Debbie Millman, cofounder of the Masters in Branding Program at the School of Visual Arts and host of the Design Matters podcast, was part of the team that designed the 1999 logo. She told insider she's huge fan of JKR Global's work with Burger King. The new branding has a "warm, retro vibe," she said and is reminiscent of the brand's roots.
Around the time of the 1999 logo design, the Burger King brand was suffering. Sales were declining and the chain was trying gimmicks to bring in customers, from adding new menu items to briefly hosting an internet cafe in dining rooms.
"Swooshes and gradients were all the rage back then," Millman told Insider, and the former logo showed that Burger King was "modern and a bit sharper around the edges."
Steven Heller, who has written and edited more than 100 books on design and popular culture and cofounded the MFA Designer as Author program at the School of Visual Arts, was more critical of the former design. Heller called the design "kind of awful" because of "color combinations that don't work" and "that swirl or swoosh made it look more like a sports logo than a food emporium."
"Blue isn't a color that food companies use as a rule," Heller said. Burger King's chief marketing officer Fernando Machado agreed. "There's no blue food," he told Insider about the rebrand.
"The redesigned logo reflects a new era for Burger King and its commitment to fresher, cleaner ingredients is best represented by looking back to simpler, less processed times," Millman said about the rebrand.
Heller felt similarly, noting that the new design nods back to the original concept. The new logo is "suggestive of real meat," and "much more tasteful and tasty than that more corporatized old logo."

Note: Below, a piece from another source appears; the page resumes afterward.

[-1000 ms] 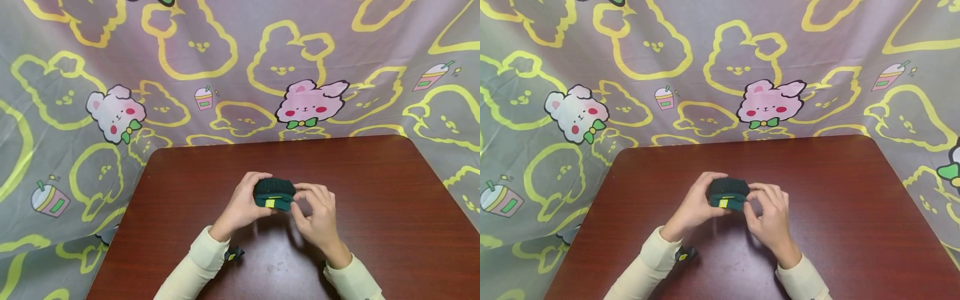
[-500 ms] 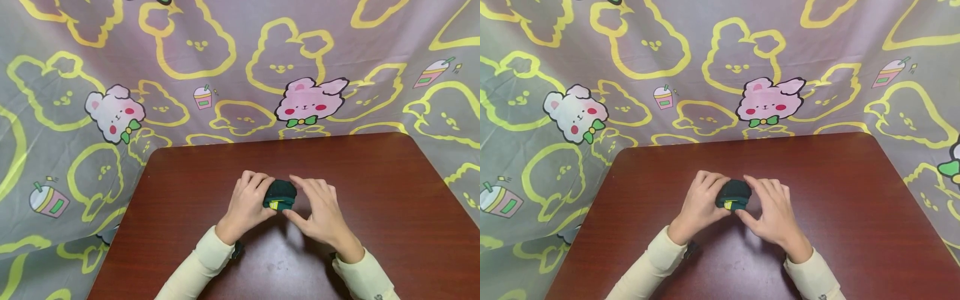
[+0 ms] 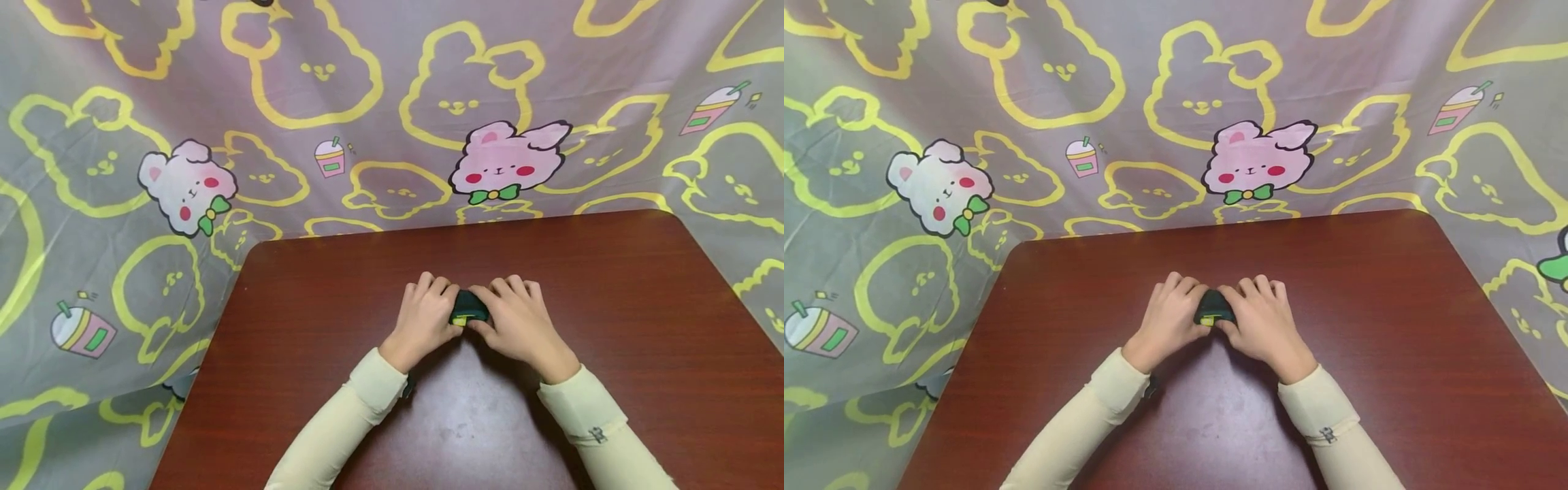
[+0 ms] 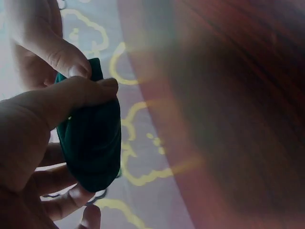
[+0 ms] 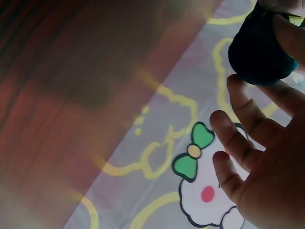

Millman, who was around for the last redesign, told Insider that the culture and what kind of branding people like is different now than it was 20 years ago.
"I think people are craving less manufactured shine in the construction of logos and experiences, and prefer more straightforward honest identities now," she said.
"A good logo is a refined logo. Refinement is everything. If the concept isn't rendered well, if nuances aren't there, it won't work" Heller told Insider.